Indeed, Vedic culture brings many rules and regulations. The initial reception may not be a welcoming one, even from people who are familiar with the idea of religion.

1. Strange

No one I know does these kinds of things. Who worries about eating meat? The animals are inferior beings. They are under the control of human beings. You kill them, cook the flesh and then eat. Sure, the slaughterhouses give off this putrid smell. You wouldn’t want to live next to one, as opposed to being next to a farm, but why the fuss? Why put so much thought into it? This is how our ancestors behaved, since before anyone can remember.

2. Odd

Why do things in that particular way? If you want to worship, you go to a house designated for that purpose. I don’t see the need for creating a fire pit in the house and throwing grains into it, repeating some Sanskrit words in the process.

[Goddess Durga]The deities worshiped look out of place, as well. A person with a blue complexion? A guy with an elephant’s head? Some person with poison stuck in their throat? A lady sitting on a tiger, wielding weapons in her many hands? Do you see anyone else worshiping like this?

3. Outdated

Okay, there is some authority to base the practices on, but those people lived in the past. There wasn’t electricity. There were no automobiles. Science had yet to make so many important discoveries. We are in the present day. The word “modern” has meaning. These ancient religious practices were likely used for dealing with things that couldn’t be explained. That is no longer an issue. We know about the sun, the moon, the seasons and so forth. We can predict the weather to a startlingly accurate degree.

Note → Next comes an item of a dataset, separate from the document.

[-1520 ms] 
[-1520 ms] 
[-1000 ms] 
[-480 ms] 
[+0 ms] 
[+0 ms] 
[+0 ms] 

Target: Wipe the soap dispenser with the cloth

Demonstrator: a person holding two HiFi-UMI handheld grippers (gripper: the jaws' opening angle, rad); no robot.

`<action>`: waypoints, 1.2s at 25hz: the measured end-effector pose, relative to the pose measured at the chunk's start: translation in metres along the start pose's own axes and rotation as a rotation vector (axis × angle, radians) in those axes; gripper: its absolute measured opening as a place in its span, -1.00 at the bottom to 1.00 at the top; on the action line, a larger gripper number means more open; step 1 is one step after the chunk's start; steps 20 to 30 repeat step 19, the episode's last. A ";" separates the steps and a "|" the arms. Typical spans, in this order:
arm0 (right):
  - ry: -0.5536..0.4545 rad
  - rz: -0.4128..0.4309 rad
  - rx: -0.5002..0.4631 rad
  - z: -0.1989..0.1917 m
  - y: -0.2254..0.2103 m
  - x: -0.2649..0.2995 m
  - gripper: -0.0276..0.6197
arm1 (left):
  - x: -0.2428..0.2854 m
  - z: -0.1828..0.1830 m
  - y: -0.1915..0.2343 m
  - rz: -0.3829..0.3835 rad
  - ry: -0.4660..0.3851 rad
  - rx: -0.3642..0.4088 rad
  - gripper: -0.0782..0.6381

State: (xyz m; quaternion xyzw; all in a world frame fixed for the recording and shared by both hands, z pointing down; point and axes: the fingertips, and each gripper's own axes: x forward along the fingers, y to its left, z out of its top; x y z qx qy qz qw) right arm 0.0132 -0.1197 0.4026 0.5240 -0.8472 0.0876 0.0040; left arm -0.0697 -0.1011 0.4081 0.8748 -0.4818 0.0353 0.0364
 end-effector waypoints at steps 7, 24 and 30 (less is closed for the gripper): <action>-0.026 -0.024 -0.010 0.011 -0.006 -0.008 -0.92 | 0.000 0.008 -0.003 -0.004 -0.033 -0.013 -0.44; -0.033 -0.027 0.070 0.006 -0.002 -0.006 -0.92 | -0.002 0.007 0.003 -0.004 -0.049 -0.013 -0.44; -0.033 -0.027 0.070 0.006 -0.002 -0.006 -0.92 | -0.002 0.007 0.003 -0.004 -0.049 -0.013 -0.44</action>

While different aspects of Vedic culture may not fit in well with material life as it is constituted today, there is an underlying purpose. There is a reason to avoid the four pillars of sinful life: meat eating, gambling, intoxication and illicit sex. There is a benefit to offering sacrifice, yajna.

From the Bhagavad-gita we learn two important truths in relation to eating. One is that grains are produced through rain, which arrives through yajna. The weather is generally attributed to randomness, i.e. the workings of nature. The spiritual science that is the Vedas says that nature operates with intelligence because there is an intelligent engineer in the first place, along with intelligent beings managing subsequent to the creation.

The Gita also says that the living entity is not the doer. We think that we are solely responsible for the results to actions, but that is illusion, maya. Not every repeated action produces the same result, even if all other conditions are controlled. That is why science continues to update its conclusions, as there are new findings that invalidate previously held beliefs. The very meaning of progress implies imperfection. That is to say you can only progress from something that is flawed to begin with.

While appearing entirely based on faith, the actual foundation of Vedic culture is logic, reasoning and science. The idea is to trust the words at first, and then get validation through the application of the principles. Bring every doubt to the table. Ask every legitimate question. Be confident of the path forward. For the doubting soul there is little benefit.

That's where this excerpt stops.